James Purefoy is equally good as the object of her office romance. He’s perfected the role of cad and takes it to a higher level here, showing that greed is good even if it means breaking a heart.
The weakest link is the story is establishing the motivation for Manning’s back-stabbing moves. Fox never makes it clear why Manning turns so abruptly. It’s not enough to suggest her reasons are based in the fact she’s struggling to earn respect in the office and with clients. There needs to be more.
Fox does make a mistake in having Manning be pregnant. While it’s never mentioned that her mixed-up hormones could be a culprit in what happens, there’s always that possibility looming.

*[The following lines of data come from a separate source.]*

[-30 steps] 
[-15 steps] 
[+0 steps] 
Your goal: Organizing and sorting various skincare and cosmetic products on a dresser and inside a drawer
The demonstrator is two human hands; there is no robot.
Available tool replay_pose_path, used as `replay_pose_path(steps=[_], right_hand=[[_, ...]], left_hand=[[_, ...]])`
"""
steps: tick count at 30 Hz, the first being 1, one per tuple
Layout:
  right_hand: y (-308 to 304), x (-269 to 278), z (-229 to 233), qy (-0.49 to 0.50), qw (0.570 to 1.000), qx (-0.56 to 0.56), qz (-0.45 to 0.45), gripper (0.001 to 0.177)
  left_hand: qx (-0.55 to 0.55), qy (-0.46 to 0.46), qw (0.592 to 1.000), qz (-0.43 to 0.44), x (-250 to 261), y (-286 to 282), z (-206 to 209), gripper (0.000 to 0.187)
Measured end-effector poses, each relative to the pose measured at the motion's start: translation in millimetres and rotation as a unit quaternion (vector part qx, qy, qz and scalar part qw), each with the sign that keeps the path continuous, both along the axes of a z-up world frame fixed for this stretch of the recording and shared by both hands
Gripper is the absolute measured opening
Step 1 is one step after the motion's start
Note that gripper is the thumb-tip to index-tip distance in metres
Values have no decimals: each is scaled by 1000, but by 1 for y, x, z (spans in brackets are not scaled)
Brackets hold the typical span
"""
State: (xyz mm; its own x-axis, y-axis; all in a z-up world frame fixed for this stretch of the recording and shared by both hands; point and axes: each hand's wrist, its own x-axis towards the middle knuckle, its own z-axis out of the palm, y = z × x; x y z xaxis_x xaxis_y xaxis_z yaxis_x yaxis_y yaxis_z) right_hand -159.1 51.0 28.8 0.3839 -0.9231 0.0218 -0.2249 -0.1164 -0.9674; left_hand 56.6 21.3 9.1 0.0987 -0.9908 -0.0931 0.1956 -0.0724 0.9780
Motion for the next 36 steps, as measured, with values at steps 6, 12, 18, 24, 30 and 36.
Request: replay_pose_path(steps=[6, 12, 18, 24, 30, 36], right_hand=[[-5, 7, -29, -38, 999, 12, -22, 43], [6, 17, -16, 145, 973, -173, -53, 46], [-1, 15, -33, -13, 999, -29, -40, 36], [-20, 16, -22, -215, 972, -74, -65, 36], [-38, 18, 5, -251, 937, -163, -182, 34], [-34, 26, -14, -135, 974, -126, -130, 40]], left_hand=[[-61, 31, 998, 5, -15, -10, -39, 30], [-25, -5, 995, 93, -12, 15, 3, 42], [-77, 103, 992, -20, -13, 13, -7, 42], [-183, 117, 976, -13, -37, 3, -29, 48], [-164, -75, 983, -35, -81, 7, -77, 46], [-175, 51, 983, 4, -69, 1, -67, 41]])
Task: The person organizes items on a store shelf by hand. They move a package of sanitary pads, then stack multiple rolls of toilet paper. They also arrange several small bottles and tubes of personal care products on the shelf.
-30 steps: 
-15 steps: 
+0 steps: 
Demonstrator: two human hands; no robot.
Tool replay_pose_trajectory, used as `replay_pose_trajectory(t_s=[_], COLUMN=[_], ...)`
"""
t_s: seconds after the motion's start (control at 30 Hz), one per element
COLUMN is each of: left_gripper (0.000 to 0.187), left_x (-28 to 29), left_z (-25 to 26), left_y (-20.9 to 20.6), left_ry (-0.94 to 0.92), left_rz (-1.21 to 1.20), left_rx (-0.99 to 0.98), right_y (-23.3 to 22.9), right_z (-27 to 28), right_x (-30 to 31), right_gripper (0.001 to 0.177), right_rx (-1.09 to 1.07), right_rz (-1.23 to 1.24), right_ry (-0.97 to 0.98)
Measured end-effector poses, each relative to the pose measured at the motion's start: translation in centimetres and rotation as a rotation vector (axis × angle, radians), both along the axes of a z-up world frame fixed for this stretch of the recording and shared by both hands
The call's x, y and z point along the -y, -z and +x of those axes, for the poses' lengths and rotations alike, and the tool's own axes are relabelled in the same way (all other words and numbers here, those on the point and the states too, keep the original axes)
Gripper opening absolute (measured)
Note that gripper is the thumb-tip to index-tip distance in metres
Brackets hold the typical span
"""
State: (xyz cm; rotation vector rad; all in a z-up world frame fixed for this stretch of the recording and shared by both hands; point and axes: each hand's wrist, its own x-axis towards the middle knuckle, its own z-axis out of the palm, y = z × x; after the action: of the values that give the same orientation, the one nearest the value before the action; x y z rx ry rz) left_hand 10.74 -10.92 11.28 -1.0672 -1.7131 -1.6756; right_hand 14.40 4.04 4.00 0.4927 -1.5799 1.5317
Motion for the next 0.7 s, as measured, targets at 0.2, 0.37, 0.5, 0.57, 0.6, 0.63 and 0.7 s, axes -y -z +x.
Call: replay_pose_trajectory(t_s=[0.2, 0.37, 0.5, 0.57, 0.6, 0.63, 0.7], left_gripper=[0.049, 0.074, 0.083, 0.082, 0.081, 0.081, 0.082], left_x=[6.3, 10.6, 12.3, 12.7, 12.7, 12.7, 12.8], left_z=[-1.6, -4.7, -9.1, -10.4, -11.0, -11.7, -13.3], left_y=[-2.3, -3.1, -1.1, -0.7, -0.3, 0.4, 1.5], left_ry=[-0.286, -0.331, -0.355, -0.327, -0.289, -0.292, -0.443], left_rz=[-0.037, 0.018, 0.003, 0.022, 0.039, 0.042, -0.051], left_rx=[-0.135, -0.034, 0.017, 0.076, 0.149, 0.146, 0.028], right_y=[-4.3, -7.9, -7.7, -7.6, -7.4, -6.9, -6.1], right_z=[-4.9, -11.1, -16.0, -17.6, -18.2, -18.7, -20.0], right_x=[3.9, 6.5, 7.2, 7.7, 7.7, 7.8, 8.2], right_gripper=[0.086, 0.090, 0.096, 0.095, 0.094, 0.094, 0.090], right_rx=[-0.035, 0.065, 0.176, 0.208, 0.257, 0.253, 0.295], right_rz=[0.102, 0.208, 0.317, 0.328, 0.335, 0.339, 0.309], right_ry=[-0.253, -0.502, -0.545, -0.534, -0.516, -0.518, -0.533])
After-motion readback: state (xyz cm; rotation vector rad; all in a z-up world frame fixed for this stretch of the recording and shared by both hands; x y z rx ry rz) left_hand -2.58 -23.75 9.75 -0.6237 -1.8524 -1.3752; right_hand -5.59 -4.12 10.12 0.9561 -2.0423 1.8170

No male version of this story would ever have to worry about such association.
The biggest problem with “Equity” is that it’s a little too polite. Reactions to major events are treated with so much calm that the dramatic elements become diluted. A few more emotional eruptions seem in order. Part of that comes from Gunn, who tends to play characters from the inside out. She’s at her best playing those who are emotionally guarded. A little more externalizing is not always a bad thing.
But that guardedness doesn’t break the bank for “Equity.” The “greed is good” element is at the heart of this story, it’s just has a quieter pace.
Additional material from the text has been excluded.